Выбрать главу

И именно сегодня, когда он как бы подводил итог своего жизненного пути и, что неотделимо от его жизни, летного мастерства, его особо потянуло к воспоминаниям…

ТЕТРАДЬ ШЕСТАЯ

В те короткие минуты, когда Луговой приходил в себя, он пытался вспомнить, что же с ним произошло, но мысли путались, и ни на чем определенном он не мог сосредоточиться. Выбившись из сил, забывался в недолгом тревожном сне. Пробуждался от испуга. Снова тело лизали хвостатые языки пламени, душил дым, но он не выпускал раскаленную ручку истребителя. Он во что бы то ни стало старался спасти машину и долго не выпрыгивал с парашютом. Но раздался взрыв, полыхнувшее пламя ослепило, а потом все померкло…

Порой ему казалось, что он отчетливо слышит перестук колес, но не мог вспомнить, как оказался в поезде, и не знал, куда его везут. Часто кто-то подсаживался к нему. Он слышал тихий женский голос и старался представить себе женщину, которая ухаживала за ним. Он любил и ждал те минуты, когда она осторожно гладила мягкой рукой по голове и говорила с искренней материнской заботой:

— Миленький, надо кушать!

Он отрицательно качал головой, но она насильно вливала ему в рот с ложки бульон или всовывала маленькие кусочки мяса.

Николаю казалось, что он лежал на спине без движения уже целую вечность. Сон к нему не шел, зато воспоминания одолели. То он дрался в воздушных боях, то шел в атаки, стрелял… Но больше всего его мучило собственное бездействие. Силился понять, что с ним произошло и когда наконец кончится эта длинная-предлинная ночь…

Однажды он со всей ясностью понял, что ослеп. От этой мысли его бросило в холодный липкий пот. Но спрашивать у женщины ничего не стал. Вытащив из-под одеяла правую руку, ощупал забинтованное лицо и голову. Установил, что в гипсе левая рука и обе ноги.

— Миленький, поедем потихоньку! — однажды ласково сказала женщина.
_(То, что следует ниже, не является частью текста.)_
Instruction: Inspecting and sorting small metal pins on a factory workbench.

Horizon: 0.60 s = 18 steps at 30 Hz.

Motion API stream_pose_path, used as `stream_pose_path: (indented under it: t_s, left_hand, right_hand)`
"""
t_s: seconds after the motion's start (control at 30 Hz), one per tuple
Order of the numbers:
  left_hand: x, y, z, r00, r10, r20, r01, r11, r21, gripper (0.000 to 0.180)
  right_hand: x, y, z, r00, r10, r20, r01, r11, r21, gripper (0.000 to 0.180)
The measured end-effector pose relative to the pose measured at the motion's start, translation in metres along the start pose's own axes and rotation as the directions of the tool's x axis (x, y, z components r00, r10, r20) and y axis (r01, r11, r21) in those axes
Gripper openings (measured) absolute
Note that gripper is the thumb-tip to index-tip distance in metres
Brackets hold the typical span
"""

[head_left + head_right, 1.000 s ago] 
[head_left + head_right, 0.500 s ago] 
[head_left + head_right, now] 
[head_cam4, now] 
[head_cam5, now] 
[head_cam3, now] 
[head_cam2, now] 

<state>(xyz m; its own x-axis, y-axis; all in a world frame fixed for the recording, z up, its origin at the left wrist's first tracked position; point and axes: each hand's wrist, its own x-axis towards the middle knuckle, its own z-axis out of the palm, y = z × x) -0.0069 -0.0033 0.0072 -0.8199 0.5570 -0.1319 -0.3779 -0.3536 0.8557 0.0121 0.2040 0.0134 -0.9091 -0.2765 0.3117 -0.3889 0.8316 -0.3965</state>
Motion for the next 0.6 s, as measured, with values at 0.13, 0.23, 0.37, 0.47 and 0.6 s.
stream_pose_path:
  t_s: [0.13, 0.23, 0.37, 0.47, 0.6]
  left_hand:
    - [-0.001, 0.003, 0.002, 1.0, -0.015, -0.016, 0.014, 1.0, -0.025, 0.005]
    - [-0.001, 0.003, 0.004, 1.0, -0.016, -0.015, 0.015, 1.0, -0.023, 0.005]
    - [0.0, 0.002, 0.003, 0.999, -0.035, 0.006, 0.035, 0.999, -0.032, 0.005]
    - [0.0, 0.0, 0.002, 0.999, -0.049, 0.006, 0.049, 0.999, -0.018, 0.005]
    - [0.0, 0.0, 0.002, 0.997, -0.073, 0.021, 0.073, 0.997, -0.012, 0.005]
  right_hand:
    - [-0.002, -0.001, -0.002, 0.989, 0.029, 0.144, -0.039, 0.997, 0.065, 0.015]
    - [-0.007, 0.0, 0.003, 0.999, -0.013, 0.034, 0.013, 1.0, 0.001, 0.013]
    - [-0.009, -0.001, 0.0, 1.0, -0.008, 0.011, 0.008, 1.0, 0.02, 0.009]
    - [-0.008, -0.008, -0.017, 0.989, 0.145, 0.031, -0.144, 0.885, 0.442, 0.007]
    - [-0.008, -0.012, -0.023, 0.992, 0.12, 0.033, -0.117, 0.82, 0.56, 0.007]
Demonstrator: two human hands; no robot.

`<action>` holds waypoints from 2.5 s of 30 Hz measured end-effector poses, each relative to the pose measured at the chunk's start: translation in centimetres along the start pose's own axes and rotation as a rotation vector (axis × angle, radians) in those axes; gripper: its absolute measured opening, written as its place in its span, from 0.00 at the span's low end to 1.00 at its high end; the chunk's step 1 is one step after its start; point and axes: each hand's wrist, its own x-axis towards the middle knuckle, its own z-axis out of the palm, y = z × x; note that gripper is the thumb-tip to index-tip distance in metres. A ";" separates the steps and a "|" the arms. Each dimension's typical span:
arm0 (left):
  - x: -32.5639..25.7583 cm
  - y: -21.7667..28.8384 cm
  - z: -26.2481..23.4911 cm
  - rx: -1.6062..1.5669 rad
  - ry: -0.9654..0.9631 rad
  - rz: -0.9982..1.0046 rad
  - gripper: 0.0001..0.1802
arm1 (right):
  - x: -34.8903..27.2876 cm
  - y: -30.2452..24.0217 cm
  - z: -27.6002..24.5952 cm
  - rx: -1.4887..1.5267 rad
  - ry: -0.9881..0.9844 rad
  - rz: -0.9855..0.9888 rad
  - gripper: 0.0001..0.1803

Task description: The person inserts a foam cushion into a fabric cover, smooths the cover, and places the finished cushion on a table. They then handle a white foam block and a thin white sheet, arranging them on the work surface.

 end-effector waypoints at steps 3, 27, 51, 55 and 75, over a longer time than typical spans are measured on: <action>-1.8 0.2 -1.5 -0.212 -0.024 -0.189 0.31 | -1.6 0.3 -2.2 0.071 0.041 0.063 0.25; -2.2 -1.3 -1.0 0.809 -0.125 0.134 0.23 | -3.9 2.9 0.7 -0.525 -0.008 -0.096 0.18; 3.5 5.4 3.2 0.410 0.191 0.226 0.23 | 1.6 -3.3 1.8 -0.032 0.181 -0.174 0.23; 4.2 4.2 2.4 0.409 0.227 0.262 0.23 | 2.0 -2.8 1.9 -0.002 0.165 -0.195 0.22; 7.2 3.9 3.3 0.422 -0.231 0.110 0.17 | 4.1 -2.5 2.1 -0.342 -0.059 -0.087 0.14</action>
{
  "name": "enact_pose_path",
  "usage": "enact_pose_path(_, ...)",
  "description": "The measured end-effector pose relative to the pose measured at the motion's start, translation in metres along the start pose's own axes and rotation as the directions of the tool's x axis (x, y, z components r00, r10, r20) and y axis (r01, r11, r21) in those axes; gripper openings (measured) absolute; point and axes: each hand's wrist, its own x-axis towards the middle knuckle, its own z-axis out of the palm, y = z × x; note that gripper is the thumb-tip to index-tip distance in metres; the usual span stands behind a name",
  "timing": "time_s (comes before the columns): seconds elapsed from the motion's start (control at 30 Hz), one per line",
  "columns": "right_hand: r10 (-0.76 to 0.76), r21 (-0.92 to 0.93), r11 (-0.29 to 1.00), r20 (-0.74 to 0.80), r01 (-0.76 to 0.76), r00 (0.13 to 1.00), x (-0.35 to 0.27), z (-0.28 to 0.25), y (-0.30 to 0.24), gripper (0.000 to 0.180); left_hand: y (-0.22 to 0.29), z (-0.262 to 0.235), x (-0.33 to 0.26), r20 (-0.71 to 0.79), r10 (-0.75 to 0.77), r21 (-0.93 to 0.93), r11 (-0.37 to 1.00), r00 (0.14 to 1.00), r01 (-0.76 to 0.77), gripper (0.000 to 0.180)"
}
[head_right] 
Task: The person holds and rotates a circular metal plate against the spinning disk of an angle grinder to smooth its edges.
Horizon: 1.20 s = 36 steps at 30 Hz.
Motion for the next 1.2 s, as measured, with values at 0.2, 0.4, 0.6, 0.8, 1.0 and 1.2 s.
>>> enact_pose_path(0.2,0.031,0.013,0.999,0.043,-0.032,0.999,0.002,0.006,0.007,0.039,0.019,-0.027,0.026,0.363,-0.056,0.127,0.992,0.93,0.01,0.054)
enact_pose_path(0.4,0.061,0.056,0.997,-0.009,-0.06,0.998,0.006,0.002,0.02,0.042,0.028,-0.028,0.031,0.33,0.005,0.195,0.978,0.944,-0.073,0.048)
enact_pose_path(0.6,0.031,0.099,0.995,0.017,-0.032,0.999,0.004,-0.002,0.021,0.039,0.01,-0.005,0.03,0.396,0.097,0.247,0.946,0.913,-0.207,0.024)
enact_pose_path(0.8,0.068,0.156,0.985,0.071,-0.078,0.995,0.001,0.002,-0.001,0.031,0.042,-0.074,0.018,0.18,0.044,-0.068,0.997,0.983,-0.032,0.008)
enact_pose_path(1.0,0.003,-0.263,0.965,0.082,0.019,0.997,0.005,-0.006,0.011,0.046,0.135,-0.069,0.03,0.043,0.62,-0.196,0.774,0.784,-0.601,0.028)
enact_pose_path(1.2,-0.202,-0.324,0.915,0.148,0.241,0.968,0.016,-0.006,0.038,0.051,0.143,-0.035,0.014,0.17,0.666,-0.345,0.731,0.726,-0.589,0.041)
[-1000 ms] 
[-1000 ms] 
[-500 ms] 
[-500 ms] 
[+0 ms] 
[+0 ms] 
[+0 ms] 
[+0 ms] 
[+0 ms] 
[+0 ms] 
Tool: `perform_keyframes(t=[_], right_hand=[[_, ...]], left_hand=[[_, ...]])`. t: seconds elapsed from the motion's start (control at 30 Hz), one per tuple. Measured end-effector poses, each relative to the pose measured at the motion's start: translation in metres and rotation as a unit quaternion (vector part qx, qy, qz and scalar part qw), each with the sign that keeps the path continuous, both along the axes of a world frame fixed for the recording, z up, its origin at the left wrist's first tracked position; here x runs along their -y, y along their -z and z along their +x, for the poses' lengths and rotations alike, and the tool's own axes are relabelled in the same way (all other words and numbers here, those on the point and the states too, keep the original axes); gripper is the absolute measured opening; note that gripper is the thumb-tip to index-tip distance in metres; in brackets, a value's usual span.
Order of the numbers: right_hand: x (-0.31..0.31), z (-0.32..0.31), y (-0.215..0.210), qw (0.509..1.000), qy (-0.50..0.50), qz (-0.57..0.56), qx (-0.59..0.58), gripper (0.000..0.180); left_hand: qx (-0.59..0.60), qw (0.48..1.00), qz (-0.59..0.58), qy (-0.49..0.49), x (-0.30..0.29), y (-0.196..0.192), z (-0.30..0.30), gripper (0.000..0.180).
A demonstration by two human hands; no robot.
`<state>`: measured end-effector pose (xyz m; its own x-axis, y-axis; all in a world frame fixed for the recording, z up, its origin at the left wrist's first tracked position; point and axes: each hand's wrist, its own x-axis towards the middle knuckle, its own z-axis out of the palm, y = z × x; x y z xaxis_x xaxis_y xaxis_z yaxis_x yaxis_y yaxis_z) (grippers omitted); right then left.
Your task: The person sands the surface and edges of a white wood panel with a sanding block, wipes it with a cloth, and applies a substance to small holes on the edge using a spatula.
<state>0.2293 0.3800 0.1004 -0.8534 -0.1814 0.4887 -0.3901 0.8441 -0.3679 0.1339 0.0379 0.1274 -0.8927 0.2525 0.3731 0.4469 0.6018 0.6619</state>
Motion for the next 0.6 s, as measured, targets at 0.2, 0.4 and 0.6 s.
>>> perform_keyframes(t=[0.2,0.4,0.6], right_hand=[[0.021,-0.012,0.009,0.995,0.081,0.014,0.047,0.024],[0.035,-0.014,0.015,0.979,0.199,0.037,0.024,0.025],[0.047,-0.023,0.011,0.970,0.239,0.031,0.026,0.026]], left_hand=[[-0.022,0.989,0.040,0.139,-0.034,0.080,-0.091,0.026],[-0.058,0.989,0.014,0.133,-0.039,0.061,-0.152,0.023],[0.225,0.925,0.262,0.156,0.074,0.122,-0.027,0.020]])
Ему показалось, что голос ее дрогнул и в нем зазвучало что-то похожее на страдание. Снова попытался представить женщину по ее певучему, доброму голосу, но все милые ласковые женщины в его представлении были похожи на Маришку. Последний раз он видел свою любимую на телеге. Она стояла во весь рост, залитая солнцем, размахивая вожжами, подгоняла каурую лошадку и громко пела веселую песенку…

Он понял, что его перевезли в другое помещение, над ним наклонился мужчина и задышал в лицо табаком.

— Я легонько уколю! — сказал он так, как говорила с ним медсестра.

Они все почему-то обращались с ним так, как обращаются с малыми детьми. Это обидело его. Ладно медсестра — женщина. А то еще и врач. Он уже хотел было возмутиться, но кто-то его ужалил. Голову и руки крепко держали. На миг он испугался, что его бросили одного — голоса мужчины и знакомой женщины долетали откуда-то издалека… Но через минуту летчик услышал хирурга:

— Сейчас отрежем и пришьем!

Голос врача успокоил. Он порывался сказать, что ничего не боится, пусть смелее оперирует. Ему необходимо видеть, потому что он летчик и без истребителя жизни у него нет и не будет. Ради этого он готов перенести все страдания. Сознание затуманилось, и показалось, что он проваливается в глубокую пропасть.

А в это время врач приступил к сложнейшей, ювелирной операции: вырезал кусочки кожи на груди летчика и пересаживал на лицо. И время от времени бормотал себе под нос:

— Сейчас отрежем и пришьем!

Он работал, как портной, которому необходимо заштуковать старый перелицованный костюм. Наконец-то он смог распрямить спину. Трудная операция длилась четыре часа. Усталым движением стащил с лица маску и положил руку на грудь летчика.

— Молодец!

— Сколько я его ни перебинтовывала, никогда не кричал, — сказала сестра.

— Как вы думаете, — задумчиво спросил профессор, — что он хочет? — И сам себе ответил: — Летать.

— А он сможет летать? — заинтересованно спросила сестра.

— Сомневаюсь… Семьдесят пять процентов ожога. Меня до сих пор беспокоят его глаза. Мы с вами сделали все, что в наших силах, и даже больше. Теперь дело за окулистом. Вы сколько раз давали ему кровь? — спросил хирург у сестры.

— Три.

— А сколько переливаний крови?

— Шестнадцать.

Луговой не слышал этого разговора. Его на каталке перевезли в палату, дали кислород. На край койки присела хирургическая сестра, напряженно смотря на белые бинты, плотно закрывающие лицо и голову.